Let me try to present a solution. Observe that we need the simulator $S$, given blackbox access to $V^*$ to generate a distribution that is indistinguishable from the view of the adversary $V^*$. This means that $S$ must also produce the challenge bit $b$ according to the distribution used by $V^*$. However, since $S$ only has oracle access to $V^*$, therefore, does not know this distribution. So, our task is to find a method for $S$ to sample from $V^*$ distribution.
Let's simplify this with a basic probability analysis. Let $D$ be a probability distribution over $\{0,1\}$ such that $p_0$ is the probability of sampling $0$ and $p_1 = 1-p_0$ is the probability of sampling $1$. Consider the following sampling algorithm $A$.
- Pick $b \in \{0,1\}$ uniformly at random.
- Sample $b' \gets D$.
- If $(b = b')$, output $b$.
- Else, go to step 1.
Let $P_i$ denote the probability that the algorithm $A$ samples $i$. Let's calculate $P_0$. Note that either $A$ output $0$ in the first iteration if it samples $b = 0$ and $b'$ is also zero, which occurs with probability $\frac{1}{2} \times p_0$. Otherwise, it has failed in the first iteration and repeats. The probability of failure in the first attempt is $\frac{1}{2} p_1 + \frac{1}{2} p_0$ where the two cases are $b=0, b' = 1$ and $b = 1, b' = 0$. Now the interesting part: since, the same process repeats on a failure, the probability of sampling $0$ in any of the subsequent iterations is again $P_0$. Therefore, we get
$$P_0 = \frac{p_0}{2} + \frac{(p_0 + p_1) \times P_0}{2} = \frac{p_0}{2} + \frac{P_0}{2}$$
This implies that $P_0 = p_0$. Similarly, we can show that $P_1 = p_1$.

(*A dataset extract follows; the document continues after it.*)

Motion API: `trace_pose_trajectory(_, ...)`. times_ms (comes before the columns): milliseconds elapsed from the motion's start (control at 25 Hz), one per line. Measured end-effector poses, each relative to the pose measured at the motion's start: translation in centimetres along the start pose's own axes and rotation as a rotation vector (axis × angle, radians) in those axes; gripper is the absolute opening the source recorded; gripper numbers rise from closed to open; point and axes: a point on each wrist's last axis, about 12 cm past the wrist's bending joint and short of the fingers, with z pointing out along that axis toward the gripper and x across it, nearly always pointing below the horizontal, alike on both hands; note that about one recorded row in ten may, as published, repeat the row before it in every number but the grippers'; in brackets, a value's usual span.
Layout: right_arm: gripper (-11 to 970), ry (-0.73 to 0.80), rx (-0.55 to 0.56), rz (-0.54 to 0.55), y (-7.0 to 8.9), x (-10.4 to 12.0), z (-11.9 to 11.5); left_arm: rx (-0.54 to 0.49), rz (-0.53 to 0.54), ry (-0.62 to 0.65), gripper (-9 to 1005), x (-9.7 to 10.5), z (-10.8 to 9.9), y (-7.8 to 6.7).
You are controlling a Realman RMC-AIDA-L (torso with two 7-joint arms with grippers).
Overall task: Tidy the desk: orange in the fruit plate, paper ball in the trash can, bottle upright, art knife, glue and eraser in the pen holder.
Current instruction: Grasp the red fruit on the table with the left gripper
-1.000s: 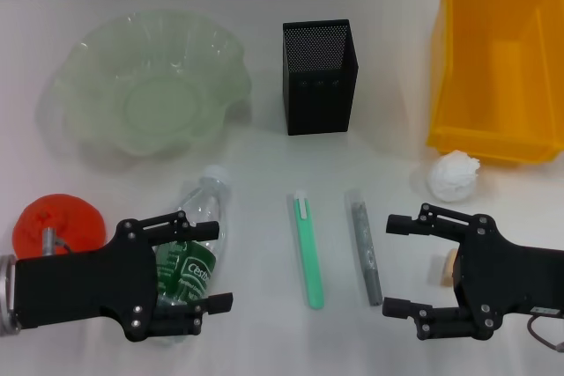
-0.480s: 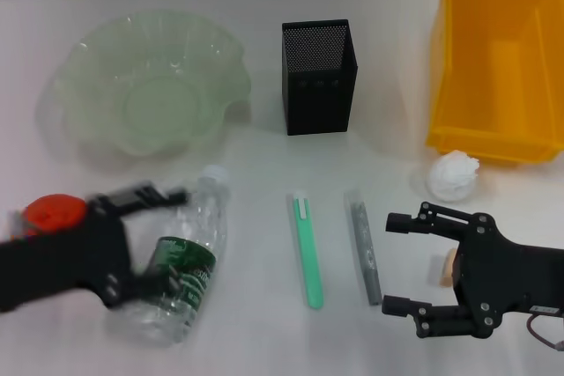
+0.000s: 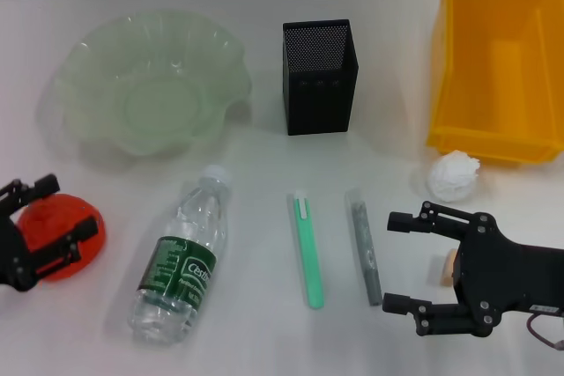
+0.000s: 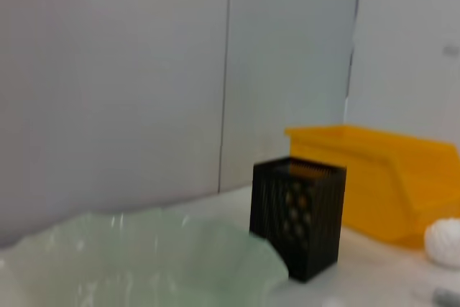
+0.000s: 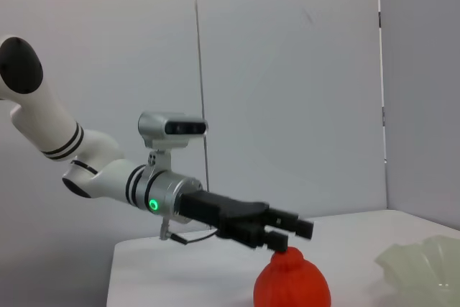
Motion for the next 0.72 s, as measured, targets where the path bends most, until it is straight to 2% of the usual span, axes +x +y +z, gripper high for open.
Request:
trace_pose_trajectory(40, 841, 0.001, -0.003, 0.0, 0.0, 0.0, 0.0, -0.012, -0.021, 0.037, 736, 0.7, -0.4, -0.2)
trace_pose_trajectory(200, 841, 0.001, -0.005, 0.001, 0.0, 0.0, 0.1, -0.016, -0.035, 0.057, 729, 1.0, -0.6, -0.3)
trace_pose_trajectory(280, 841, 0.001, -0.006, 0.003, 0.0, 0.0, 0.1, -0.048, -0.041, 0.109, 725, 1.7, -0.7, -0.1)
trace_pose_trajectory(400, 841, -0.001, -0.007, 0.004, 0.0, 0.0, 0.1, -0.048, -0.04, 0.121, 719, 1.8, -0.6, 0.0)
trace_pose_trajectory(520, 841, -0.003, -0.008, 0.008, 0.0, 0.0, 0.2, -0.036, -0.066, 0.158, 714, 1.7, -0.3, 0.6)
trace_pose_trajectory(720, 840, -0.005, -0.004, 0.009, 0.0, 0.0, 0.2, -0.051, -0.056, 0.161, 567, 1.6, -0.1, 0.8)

Observe that $S^{V^*}$ essentially performs the same to simulate the distribution used by $V^*$.
Regarding your question about the type of indistinguishability achieved, it is mentioned in the lecture note that
It is relatively easy to show that $S$ reproduces $V^*$’s view, up to negligible statistical distance.
And this is easily verifiable from the above.
Edit: As @lamontap pointed out, it is possible that the malicious verifier $V^*$ may use different distributions depending on its input $z$. The above calculations do not account for this case.
Let's denote $D_z$ the distribution that $V^*$ will use on input $z$. Let us first calculate the probability that $(z, b, a)$ is the transcript in the real world. Observe that $z$ is chosen uniformly at random by the prover, $b$ is sampled from $D_z$ by the malicious verifier $V^*$, and $a$ is completely determined by $z, b, x$. Therefore, the probability is
$$Pr[z \gets G] \times Pr[b' = b \;|\; b' \gets D_z] = \frac{p_b^z}{q}$$
where $p_b^z$ is the probability of sampling $b$ from $D_z$. In the simulation scenario, the simulator generates this triplet with the following probability which we denote as $p_{z,b,a}^S$. Either
- it generates this in the first iteration with probability $\frac{1}{2} \times \frac{1}{q} \times p_b^z$. This is because even though $z = g^a x^b$, $a$ is chosen uniformly at random. Therefore, $z$ is an element chosen uniformly at random from $G$.
- or it fails in the first iteration but outputs in the subsequent iterations. We can divide the analysis into two cases. Either the simulator sampled $z$ but $b \neq b'$ or it did not sample $z$ and $b \neq b'$. Therefore, the probability is
$$\dfrac{1}{2} \times \dfrac{1}{q} \times (p_0^z + p_1^z)p_{z,b,a}^S + \sum_{y \neq z} \dfrac{1}{2} \times \dfrac{1}{q} \times (p_0^{y} + p_1^y)p_{z,b,a}^S = \dfrac{p_{z,b,a}^S}{2}$$
Combining the above two cases,
$$p_{z,b,a}^S = \frac{p_b^z}{2q} + \frac{p_{z,b,a}^S}{2}$$
and this gives us $p_{z,b,a}^S = p_b^z$.